They say if you find an acorn, pick it up and put it in your pocket for good luck, but on a stormy night, put it on your windowsill to protect the house from lightning.
Those same folks say that to change a bed on a Friday ushers in bad dreams. So then, be careful not to wet the bed early on Friday morning. Saturday will be a long and stinky day away.
Lettuce is believed by many to stir feelings of love. If this is true, then why do so many bachelors complain about their dates choosing a salad for a meal on the first date? Shouldn’t they be applauding this selection? Perhaps it is because of another superstition — that lettuce fights the effects of alcohol. For many of these sinister bachelors, this is counterintuitive to their intentions, that is, they’re not looking for love but instead an alcohol-laden date. Well played, ladies.
Supposedly, if you bite your tongue or cheek while speaking, it is an indictment that you are lying. This actually happened once to a particular “someone” who was sitting in my office accusing me. Hmmm. Superstition? Personally, I think an angel reached out and smacked him in the back of the head.
Be sure to never position your bed in a north or south alignment. It brings bad luck. But with that, these same superstitious folks say that a person will have his best nights of sleep while positioned with his head to the north and his feet to the south. So, here we are faced with a choice — bad luck or better sleep?

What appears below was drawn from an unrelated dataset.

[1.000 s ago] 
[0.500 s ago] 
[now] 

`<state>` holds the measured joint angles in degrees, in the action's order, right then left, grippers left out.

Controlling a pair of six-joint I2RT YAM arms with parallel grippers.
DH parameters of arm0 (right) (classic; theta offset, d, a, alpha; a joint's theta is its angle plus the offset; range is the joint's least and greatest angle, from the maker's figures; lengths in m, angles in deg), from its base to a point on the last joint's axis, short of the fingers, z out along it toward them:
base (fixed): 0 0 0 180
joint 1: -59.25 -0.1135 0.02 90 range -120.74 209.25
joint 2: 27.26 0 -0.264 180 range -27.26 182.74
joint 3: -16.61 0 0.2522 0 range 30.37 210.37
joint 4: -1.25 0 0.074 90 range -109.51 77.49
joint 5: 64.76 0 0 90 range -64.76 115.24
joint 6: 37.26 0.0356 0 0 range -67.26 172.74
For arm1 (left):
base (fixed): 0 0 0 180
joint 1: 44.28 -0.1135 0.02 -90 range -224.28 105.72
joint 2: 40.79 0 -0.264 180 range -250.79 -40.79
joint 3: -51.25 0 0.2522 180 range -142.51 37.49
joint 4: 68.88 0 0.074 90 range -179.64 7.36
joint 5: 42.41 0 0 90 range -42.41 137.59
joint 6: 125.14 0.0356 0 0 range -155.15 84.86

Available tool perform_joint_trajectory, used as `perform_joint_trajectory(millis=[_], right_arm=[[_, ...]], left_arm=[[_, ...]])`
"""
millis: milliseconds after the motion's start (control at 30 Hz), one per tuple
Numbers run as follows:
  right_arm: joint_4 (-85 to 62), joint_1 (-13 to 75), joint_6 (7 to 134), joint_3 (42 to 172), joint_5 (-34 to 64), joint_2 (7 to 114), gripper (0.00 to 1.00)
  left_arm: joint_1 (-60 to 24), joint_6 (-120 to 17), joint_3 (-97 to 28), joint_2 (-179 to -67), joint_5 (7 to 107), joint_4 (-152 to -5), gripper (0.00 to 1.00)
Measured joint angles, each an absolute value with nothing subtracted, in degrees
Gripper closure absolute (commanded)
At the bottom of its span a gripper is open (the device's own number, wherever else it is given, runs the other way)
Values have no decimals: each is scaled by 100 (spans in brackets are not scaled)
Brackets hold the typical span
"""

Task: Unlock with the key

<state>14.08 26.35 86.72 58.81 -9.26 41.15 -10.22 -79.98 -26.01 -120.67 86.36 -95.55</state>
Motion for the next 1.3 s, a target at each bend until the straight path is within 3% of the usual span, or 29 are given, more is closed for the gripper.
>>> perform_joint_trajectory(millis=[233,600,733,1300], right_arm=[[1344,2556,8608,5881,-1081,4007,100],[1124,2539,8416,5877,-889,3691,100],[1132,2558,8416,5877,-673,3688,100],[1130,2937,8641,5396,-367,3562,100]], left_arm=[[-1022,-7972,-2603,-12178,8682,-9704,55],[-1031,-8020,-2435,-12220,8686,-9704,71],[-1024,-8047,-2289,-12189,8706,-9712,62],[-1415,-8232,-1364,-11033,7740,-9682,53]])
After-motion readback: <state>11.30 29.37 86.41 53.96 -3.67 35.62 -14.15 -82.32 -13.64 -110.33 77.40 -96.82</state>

We can’t forget the number thirteen. This one is dripping with superstition. Many airports don’t have a thirteenth gate. Many airplanes don’t have a thirteenth row. Most hotels don’t count a thirteenth floor. The Italians, I hear, don’t use the number thirteen in their national lottery and quite often you will find that houses addressed between twelve and fourteen are typically numbered as twelve-and-a-half. Equally strange, not all that long ago in France, there were folks who employed themselves as “quatorzièmes.” We would call them “fourteeners.” Their job was to be the fourteenth guest at a party. A party with thirteen guests was believed to be destined for disaster.
And so with all of this ridiculousness under our belts, we may consider the Jura Superstition edition. This bottle is one of several that I opened in the evening of Easter Day.
The nose offers a timid and ghostly vapor of smoke tinged with sherry. Now, when I say timid, I mean it. For anyone seeking to be carefully immersed into the world of smoky Scotch, this one is a great “waist-deep” attempt.
The palate was a little bitter at first, but the longer the savoring, the sweeter it seemed to become. I sensed honeyed fruit.
The finish was reasonably sweet with a little bit of smoke remaining, but also it was quicker than I expected, which again, may be a good reason to try this one before delving into heavier editions.
I hear that if you finish this bottle while telling a lie, laying head to the north, with a soggy acorn in your pocket from wetting the bed, while playing the number thirteen in the lottery — you’ll have bad luck — that is, you’ll be a couple of bucks short of being able to buy another bottle. Be careful.